Task objective -
Every line below must be copied as written, except for pictures.

Dataset content -
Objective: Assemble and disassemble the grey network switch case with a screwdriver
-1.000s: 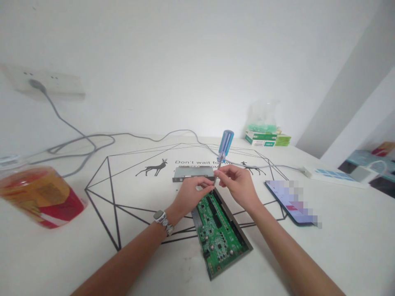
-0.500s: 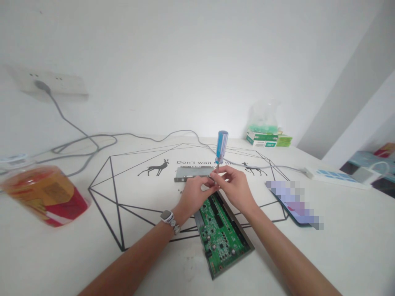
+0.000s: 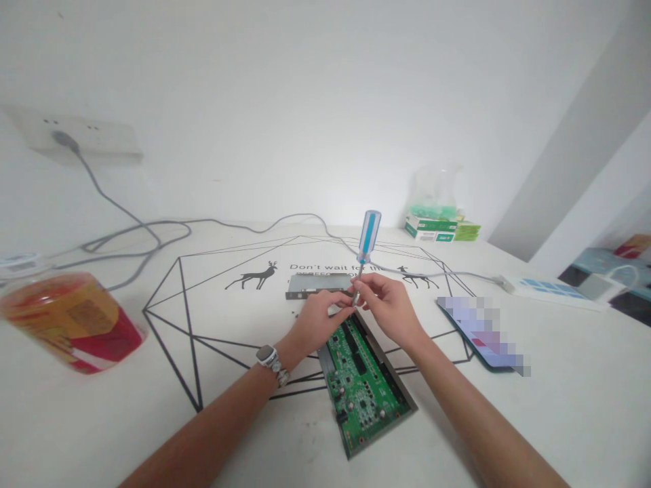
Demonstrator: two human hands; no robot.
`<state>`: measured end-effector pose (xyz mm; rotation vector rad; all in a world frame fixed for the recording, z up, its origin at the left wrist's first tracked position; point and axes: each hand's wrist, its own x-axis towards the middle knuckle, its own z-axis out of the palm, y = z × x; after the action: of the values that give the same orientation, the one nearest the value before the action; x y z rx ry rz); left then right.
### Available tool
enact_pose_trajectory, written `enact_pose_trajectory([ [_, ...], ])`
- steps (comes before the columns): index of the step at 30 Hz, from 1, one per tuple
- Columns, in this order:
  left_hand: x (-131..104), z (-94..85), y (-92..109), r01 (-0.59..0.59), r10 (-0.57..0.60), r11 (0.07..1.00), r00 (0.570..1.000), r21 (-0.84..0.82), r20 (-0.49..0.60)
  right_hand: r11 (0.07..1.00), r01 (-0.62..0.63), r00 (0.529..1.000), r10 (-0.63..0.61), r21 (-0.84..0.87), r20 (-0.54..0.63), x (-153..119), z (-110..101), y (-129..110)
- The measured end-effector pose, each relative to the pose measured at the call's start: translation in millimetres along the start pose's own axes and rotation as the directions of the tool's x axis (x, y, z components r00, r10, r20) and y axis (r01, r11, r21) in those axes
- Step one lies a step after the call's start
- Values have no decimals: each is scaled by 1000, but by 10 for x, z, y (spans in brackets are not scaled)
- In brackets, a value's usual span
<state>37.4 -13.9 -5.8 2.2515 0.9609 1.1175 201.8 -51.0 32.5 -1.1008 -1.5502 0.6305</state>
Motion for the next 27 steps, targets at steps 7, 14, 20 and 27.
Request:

Solved problem -
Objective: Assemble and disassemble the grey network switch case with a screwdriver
-1.000s: 
-0.500s: 
+0.000s: 
Demonstrator: two human hands; no robot.
`<state>`: measured end-effector pose (xyz mm; rotation vector rad; all in a world frame fixed for the recording, z up, its origin at the left wrist's first tracked position; point and axes: each hand's wrist, its own x-axis towards the middle knuckle, its own z-axis out of the palm, y = z × x; after the action: of the values that give the same orientation, the one nearest the value before the action; x y z rx ry rz); left then right.
### Available tool
enact_pose_trajectory, written `enact_pose_trajectory([ [_, ...], ])`
- steps (comes before the columns): index of the step at 30 Hz, from 1, one per tuple
- Columns, in this order:
  left_hand: x (-131..104), z (-94..85), y (-92..109), r01 (-0.59..0.59), r10 (-0.57..0.60), r11 (0.07..1.00), r00 (0.570..1.000), r21 (-0.84..0.82), r20 (-0.49..0.60)
  right_hand: r11 (0.07..1.00), r01 (-0.62..0.63), r00 (0.529..1.000), r10 (-0.63..0.61), r21 (-0.84..0.87), r20 (-0.54..0.63), x (-153..119), z (-110..101), y (-129..110)
- The measured end-effector pose, each relative to the pose measured at the call's start: translation in millimetres along the start pose's own axes and rotation as the directions of the tool's x axis (x, y, z components r00, r10, r20) and y axis (r01, r11, r21) in those axes
- Step one lies a step after the call's start
- Values have no decimals: each is scaled by 1000, but by 10 for x, z, y (spans in brackets are not scaled)
- In brackets, a value's usual span
<state>37.4 -13.9 -5.8 2.2515 0.9609 1.1175 201.8 -51.0 32.5 -1.1008 -1.5502 0.6305</state>
Motion for the next 27 steps, targets at steps 7, 14, 20 and 27.
Request:

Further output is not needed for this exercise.